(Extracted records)
+++
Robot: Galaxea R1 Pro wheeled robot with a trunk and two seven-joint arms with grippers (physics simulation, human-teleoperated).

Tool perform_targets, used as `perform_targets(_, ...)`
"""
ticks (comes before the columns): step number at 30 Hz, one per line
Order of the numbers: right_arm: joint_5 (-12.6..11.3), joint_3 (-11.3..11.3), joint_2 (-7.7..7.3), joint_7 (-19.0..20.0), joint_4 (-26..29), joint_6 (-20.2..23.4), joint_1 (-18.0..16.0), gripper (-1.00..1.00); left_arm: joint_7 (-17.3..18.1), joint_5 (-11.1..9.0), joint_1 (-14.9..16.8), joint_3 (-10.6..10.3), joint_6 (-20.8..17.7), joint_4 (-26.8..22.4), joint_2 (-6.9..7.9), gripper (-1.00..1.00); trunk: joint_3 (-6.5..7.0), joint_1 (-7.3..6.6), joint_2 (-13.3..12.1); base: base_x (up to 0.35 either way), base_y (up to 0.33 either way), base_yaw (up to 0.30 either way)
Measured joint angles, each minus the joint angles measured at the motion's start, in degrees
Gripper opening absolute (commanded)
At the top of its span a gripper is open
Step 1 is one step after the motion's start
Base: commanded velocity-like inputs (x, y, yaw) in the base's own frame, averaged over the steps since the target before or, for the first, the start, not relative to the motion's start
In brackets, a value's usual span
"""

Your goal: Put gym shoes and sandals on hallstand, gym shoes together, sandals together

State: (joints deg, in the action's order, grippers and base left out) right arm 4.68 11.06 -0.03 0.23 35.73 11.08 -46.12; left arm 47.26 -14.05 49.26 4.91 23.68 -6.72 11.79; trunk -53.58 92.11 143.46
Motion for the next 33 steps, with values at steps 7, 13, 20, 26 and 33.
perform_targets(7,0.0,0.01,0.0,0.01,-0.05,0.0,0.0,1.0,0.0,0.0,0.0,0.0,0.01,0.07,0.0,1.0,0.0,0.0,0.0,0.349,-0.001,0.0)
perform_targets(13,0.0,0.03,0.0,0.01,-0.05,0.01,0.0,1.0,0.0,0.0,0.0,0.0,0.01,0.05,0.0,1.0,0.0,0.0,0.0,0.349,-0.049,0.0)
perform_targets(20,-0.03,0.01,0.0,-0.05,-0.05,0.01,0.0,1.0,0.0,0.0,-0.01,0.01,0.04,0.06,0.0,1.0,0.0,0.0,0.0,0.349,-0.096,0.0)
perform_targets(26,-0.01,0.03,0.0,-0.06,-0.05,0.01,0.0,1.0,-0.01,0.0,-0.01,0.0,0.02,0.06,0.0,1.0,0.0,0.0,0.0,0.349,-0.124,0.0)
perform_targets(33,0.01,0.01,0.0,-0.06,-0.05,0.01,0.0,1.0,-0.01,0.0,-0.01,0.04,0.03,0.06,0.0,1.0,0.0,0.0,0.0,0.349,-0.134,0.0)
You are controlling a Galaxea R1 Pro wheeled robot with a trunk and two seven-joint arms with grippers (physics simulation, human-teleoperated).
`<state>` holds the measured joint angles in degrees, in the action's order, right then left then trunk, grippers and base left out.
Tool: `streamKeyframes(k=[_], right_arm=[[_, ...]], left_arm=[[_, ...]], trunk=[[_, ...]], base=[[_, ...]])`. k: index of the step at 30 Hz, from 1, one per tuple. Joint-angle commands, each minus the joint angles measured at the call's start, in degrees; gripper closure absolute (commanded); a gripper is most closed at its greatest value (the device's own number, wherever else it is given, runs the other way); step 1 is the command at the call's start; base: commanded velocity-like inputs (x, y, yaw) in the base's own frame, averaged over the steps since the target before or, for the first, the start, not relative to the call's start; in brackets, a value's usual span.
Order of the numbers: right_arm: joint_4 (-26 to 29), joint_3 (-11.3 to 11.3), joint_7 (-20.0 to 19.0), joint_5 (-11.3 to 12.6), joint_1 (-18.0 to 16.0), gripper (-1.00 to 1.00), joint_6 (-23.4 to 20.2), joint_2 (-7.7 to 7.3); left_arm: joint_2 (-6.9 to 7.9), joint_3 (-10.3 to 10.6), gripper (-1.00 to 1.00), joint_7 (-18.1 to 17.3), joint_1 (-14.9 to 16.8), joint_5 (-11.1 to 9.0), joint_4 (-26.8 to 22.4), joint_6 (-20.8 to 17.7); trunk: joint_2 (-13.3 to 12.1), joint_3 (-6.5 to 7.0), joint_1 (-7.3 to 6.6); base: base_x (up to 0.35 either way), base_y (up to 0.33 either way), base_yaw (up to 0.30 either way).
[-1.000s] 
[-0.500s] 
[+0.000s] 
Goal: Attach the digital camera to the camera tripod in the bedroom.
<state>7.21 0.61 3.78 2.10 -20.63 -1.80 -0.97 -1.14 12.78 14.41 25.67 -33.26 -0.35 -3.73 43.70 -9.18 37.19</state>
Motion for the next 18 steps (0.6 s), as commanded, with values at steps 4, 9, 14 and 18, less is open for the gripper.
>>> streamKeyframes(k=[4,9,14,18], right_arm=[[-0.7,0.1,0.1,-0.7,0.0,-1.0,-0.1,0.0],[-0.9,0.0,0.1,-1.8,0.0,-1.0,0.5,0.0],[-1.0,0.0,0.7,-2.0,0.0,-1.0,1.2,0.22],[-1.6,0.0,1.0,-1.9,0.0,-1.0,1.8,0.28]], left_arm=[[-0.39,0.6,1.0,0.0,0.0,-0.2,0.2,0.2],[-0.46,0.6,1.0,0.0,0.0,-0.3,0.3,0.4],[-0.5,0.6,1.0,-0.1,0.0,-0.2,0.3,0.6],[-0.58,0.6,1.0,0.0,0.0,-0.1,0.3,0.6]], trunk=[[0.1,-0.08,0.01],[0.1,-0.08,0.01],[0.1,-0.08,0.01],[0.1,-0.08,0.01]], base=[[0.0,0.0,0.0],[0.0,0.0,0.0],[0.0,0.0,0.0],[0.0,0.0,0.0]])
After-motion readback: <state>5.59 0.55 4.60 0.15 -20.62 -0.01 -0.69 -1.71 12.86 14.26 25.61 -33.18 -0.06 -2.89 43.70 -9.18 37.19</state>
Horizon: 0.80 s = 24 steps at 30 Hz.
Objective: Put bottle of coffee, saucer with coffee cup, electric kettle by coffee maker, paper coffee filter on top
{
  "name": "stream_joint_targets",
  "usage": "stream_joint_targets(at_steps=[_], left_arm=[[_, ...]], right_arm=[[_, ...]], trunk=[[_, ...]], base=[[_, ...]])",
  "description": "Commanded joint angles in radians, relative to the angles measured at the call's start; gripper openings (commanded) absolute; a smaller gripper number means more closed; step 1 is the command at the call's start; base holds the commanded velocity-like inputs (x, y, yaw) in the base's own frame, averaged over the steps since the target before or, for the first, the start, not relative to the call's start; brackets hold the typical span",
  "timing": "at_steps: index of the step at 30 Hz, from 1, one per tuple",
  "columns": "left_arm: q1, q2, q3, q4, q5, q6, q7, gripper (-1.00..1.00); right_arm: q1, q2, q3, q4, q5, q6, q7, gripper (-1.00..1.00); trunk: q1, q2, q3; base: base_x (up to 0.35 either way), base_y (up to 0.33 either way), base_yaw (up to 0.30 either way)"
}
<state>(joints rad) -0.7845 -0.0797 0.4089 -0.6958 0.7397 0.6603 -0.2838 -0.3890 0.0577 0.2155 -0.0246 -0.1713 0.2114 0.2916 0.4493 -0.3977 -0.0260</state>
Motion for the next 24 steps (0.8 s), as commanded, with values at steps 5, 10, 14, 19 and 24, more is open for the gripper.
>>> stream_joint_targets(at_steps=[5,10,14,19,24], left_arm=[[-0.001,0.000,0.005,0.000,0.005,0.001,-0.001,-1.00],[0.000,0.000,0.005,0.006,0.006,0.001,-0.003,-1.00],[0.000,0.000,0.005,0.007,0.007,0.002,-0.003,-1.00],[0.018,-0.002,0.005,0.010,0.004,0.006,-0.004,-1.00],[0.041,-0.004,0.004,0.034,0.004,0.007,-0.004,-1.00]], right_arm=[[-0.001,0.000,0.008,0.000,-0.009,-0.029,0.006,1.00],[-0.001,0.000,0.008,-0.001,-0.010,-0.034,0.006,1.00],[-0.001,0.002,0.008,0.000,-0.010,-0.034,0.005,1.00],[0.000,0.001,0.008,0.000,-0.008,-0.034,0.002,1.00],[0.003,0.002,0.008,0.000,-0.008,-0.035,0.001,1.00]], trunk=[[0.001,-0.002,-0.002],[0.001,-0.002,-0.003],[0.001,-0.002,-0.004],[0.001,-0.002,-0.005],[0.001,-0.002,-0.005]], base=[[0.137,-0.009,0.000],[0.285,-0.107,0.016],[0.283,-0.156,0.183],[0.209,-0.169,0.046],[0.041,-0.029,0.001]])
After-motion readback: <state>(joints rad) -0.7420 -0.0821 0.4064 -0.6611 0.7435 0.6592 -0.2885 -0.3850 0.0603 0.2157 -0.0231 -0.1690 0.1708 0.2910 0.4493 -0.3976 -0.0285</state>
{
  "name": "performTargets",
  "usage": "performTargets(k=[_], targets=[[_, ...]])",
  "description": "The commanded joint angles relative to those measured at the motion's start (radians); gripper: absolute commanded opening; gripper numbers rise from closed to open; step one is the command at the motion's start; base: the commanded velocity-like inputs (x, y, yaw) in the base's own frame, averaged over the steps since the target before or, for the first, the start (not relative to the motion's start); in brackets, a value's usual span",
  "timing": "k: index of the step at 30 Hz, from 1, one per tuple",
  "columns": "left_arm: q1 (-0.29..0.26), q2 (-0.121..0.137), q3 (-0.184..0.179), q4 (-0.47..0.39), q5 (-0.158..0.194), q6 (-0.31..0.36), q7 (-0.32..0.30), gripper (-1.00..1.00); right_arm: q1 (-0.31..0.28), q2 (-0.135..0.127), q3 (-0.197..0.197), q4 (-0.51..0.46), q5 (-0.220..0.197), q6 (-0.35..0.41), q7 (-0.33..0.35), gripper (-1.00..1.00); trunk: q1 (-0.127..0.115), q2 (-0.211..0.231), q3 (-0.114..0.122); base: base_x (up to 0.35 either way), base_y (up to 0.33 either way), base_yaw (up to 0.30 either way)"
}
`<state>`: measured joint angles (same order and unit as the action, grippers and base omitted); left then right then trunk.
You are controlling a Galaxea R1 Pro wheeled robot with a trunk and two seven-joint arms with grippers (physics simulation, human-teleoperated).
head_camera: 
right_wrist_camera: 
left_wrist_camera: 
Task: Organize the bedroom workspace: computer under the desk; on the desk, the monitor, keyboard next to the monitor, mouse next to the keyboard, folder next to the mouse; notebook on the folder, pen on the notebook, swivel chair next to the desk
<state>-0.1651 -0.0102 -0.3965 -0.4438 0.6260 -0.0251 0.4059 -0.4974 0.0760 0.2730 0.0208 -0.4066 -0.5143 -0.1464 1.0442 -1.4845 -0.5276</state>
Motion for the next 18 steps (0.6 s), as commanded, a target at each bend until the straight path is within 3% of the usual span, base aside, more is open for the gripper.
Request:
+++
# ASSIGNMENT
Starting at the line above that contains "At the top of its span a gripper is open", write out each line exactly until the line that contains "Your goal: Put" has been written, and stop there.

# COMPLETED TASK
At the top of its span a gripper is open
Step 1 is one step after the motion's start
Base: commanded velocity-like inputs (x, y, yaw) in the base's own frame, averaged over the steps since the target before or, for the first, the start, not relative to the motion's start
In brackets, a value's usual span
"""

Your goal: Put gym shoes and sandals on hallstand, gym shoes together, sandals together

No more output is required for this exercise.